FIG. 11 is a cross-sectional view showing a manufacturing process of the vertical type surface conduction electron-emitting device.

FIG. 12 is a graph showing typical characteristics of a surface conduction electron-emitting device used in an example.

FIG. 13 is an example of a conventionally known surface conduction electron-emitting device.

FIG. 14 is an example of a conventionally known FE element.
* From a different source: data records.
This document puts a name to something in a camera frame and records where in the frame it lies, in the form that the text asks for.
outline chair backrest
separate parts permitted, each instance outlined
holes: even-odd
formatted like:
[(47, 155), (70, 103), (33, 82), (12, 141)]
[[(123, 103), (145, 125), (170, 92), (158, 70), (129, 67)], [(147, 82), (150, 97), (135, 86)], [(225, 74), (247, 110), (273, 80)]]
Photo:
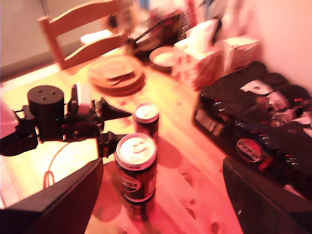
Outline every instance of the chair backrest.
[(117, 0), (105, 2), (90, 2), (74, 7), (53, 20), (49, 16), (38, 19), (45, 34), (55, 61), (62, 70), (95, 59), (108, 51), (122, 46), (127, 38), (125, 34), (118, 34), (107, 39), (99, 39), (77, 49), (65, 58), (57, 37), (87, 23), (96, 21), (107, 15), (120, 12)]

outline cardboard box
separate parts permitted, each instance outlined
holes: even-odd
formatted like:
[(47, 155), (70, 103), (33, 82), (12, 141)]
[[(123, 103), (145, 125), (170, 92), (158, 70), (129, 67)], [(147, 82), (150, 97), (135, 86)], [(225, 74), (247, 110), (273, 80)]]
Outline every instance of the cardboard box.
[(174, 65), (171, 75), (193, 90), (221, 77), (221, 51), (214, 46), (199, 53), (188, 46), (188, 38), (174, 44)]
[(240, 36), (223, 40), (224, 75), (243, 69), (257, 60), (260, 40), (249, 36)]

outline stacked cans
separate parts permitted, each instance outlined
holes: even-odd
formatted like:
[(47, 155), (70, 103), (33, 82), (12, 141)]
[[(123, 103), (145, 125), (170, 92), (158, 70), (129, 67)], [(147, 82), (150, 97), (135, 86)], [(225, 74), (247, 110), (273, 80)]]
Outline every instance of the stacked cans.
[(154, 209), (156, 143), (146, 134), (125, 136), (115, 152), (118, 179), (129, 218), (146, 219)]
[(137, 133), (144, 133), (151, 136), (158, 142), (159, 113), (155, 105), (143, 103), (136, 107), (132, 114)]

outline can lid
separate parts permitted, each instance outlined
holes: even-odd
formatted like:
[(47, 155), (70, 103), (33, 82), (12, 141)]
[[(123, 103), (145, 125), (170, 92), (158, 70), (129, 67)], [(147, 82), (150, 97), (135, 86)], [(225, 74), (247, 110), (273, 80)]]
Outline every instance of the can lid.
[(151, 123), (158, 119), (157, 107), (152, 103), (142, 103), (134, 111), (134, 119), (140, 123)]
[(148, 135), (133, 133), (120, 140), (115, 160), (124, 169), (140, 171), (151, 166), (156, 160), (156, 143)]

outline wall
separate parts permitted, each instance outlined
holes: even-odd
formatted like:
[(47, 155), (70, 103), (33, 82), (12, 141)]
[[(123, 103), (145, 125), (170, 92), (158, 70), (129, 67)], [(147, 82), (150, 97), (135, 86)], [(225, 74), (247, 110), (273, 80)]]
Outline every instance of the wall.
[(263, 43), (272, 72), (312, 94), (312, 0), (245, 0), (252, 10), (249, 34)]

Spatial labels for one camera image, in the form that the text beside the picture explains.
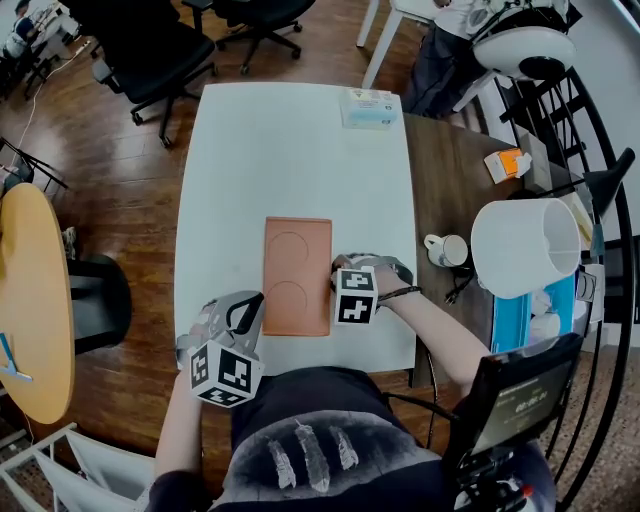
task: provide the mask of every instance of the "terracotta tray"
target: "terracotta tray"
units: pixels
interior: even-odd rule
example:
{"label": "terracotta tray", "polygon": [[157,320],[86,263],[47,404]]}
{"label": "terracotta tray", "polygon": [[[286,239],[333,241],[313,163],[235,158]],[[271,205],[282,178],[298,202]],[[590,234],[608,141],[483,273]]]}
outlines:
{"label": "terracotta tray", "polygon": [[266,336],[328,336],[331,221],[267,217]]}

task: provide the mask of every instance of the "white paint streak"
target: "white paint streak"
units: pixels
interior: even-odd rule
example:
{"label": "white paint streak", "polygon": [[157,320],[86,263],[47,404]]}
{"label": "white paint streak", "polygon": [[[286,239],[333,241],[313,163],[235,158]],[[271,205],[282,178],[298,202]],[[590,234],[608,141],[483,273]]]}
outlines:
{"label": "white paint streak", "polygon": [[313,428],[309,425],[302,425],[298,422],[296,437],[304,452],[304,462],[307,465],[307,475],[309,484],[318,492],[326,493],[329,490],[330,476],[329,464],[322,453],[318,438],[313,433]]}
{"label": "white paint streak", "polygon": [[329,432],[333,436],[334,441],[338,445],[338,452],[340,453],[340,464],[342,469],[349,469],[355,467],[360,462],[358,454],[353,449],[349,436],[339,427],[329,427]]}
{"label": "white paint streak", "polygon": [[276,471],[278,472],[278,485],[280,489],[284,489],[289,485],[296,486],[296,474],[291,467],[289,456],[282,448],[282,445],[278,441],[269,441],[269,451],[273,457],[273,462],[276,465]]}

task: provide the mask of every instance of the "black shirt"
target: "black shirt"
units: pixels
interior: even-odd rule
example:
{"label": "black shirt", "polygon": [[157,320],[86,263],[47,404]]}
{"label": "black shirt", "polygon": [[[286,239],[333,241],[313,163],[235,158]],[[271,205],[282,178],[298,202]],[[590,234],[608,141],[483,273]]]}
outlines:
{"label": "black shirt", "polygon": [[[458,494],[440,457],[419,446],[362,372],[309,368],[263,379],[256,398],[233,411],[232,448],[213,506],[198,477],[175,472],[156,481],[148,510],[453,510]],[[553,510],[553,480],[535,445],[505,470],[533,486],[537,510]]]}

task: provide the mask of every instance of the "black chair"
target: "black chair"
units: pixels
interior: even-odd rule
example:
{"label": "black chair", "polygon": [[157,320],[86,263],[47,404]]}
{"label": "black chair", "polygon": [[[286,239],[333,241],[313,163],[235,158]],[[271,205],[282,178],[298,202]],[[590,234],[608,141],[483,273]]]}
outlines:
{"label": "black chair", "polygon": [[94,36],[102,47],[103,59],[93,63],[94,78],[113,92],[123,92],[136,106],[131,116],[160,100],[166,109],[160,125],[160,141],[166,136],[173,103],[179,97],[199,100],[186,91],[187,84],[206,71],[213,76],[213,62],[202,65],[215,49],[208,37],[179,22],[180,15],[170,0],[63,0],[82,33]]}
{"label": "black chair", "polygon": [[40,55],[44,51],[46,44],[38,47],[28,47],[24,53],[17,59],[13,58],[6,48],[2,49],[2,57],[0,57],[0,68],[2,69],[2,77],[0,78],[0,90],[4,94],[5,99],[13,89],[31,72],[31,76],[27,80],[27,86],[24,90],[24,99],[29,99],[29,91],[37,78],[41,83],[47,81],[49,73],[51,73],[51,59],[41,59]]}
{"label": "black chair", "polygon": [[193,9],[196,27],[200,14],[207,8],[212,8],[219,18],[226,19],[229,27],[247,25],[246,31],[234,33],[216,41],[219,50],[224,50],[226,43],[251,39],[251,46],[247,57],[240,68],[240,73],[249,73],[249,62],[263,39],[270,39],[278,44],[291,48],[291,57],[299,59],[302,48],[285,39],[275,31],[285,27],[293,27],[296,32],[302,32],[302,25],[296,18],[306,12],[315,0],[184,0],[183,3]]}

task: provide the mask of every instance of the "white cup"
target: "white cup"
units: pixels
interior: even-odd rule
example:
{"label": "white cup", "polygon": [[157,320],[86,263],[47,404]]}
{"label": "white cup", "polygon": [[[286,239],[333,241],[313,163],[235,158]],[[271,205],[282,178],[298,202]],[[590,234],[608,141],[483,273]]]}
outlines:
{"label": "white cup", "polygon": [[558,334],[560,334],[560,315],[557,313],[545,313],[531,319],[530,341],[548,340],[555,338]]}
{"label": "white cup", "polygon": [[447,235],[440,238],[427,235],[424,245],[429,249],[429,260],[439,267],[458,267],[469,255],[469,248],[464,239],[458,235]]}
FIG. 15 is an example of a conventionally known MIM element.

[Explanation of symbols]

 DESCRIPTION OF SYMBOLS 1 Substrate 2 Conductive thin film 3 Electron emission part 4 Substrate 5 Emitter wiring 6 Emitter cone 7 Insulating layer 8 Gate electrode 9 Substrate 10 Lower electrode 11 Insulating layer 12 Upper electrode 13 Substrate 14 Cold cathode element 15 Row direction wiring 16 Column direction wiring 17 Rear plate 18 Side wall 19 Face plate 20 Fluorescent film 21 Metal back 22 Spacer 23 Conductive film 23a First layer (undercoat layer) 23b Second layer (cap layer) 24 Insulating substrate 25 Intermediate layer electrode 26 Conductive frit 27, 28 Device electrode 29 Conductive thin film 30 Electron emission portion 31 Thin film formed by current activation process 32 Forming power supply 33 Ammeter 34 Activation power supply 35 Anode electrode 36 DC high voltage power supply 37 Ammeter 38 Substrate 39 device electrode 40 device electrode 41 conductive thin film 42 electron emission part 43 Thin film formed by the difference forming member 44 energization activation

 ────────────────────────────────────────────────── ─── Continuing on the front page (72) Inventor Masahiro Fushimi 3-30-2 Shimomaruko, Ota-ku, Tokyo F-term in Canon Inc. (reference) 5C032 AA01 BB16 CC10 CD06 5C036 EF01 EF06 EG02 EG50 EH06

Claims (9)

[Claims] 1. An image forming apparatus having a structure in which a substrate on which a plurality of electron-emitting devices are formed and a transparent substrate on which a light emitting material is formed are opposed to each other with a spacer interposed therebetween, wherein the spacer is a first layer on the surface of the base material. Covered with a semiconductive film, further covered with an insulating film containing Cr ₂ O ₃ as a second layer, and the thickness of the second layer insulating film is 0.8.
an image forming apparatus having a thickness of at least 6.9 nm. 2. The image forming apparatus according to claim 1, wherein a resistance value of the insulating film of the second layer covering the spacer is at least 10 ⁴ Ωm in volume resistance. Semiconductive film of claim 3 wherein said first layer is a film thickness of 10 nm to 1 m, a specific resistance of 10 ^-7 × Va ² ~10 ⁵ Ωm when the electron acceleration voltage was set to Va, 2. The image forming apparatus according to claim 1, wherein a positive or absolute value is a negative temperature coefficient of resistance of 1% or less. 4. The image forming apparatus according to claim 1, wherein a voltage is applied to both ends of the semiconductive film of the first layer so as to generate a potential difference between both ends of the spacer. 5. A driving wire for the electron-emitting device is provided on a substrate on which the plurality of electron-emitting devices are formed, and one end of the spacer is electrically connected to the driving wire. 2. The image forming apparatus according to 1. 6. The image forming apparatus according to claim 1, wherein an acceleration electrode for accelerating the electrons emitted to the transparent substrate is provided, and one end of the spacer is electrically connected to the acceleration electrode. . 7. The image forming apparatus according to claim 1, wherein said electron-emitting device is a surface conduction electron-emitting device. 8. A flat or cross-shaped, L-shaped, cylindrical substrate surface is coated with a semiconductive film as a first layer,
A spacer, which is covered with an insulating film containing Cr ₂ O ₃ as a second layer, and the thickness of the insulating film of the second layer is not less than 0.8 nm and not more than 6.9 nm. 9. The spacer according to claim 8, wherein the insulating film of the second layer has a volume resistance of 10 ⁴ Ωm or more in volume and is used for a display panel.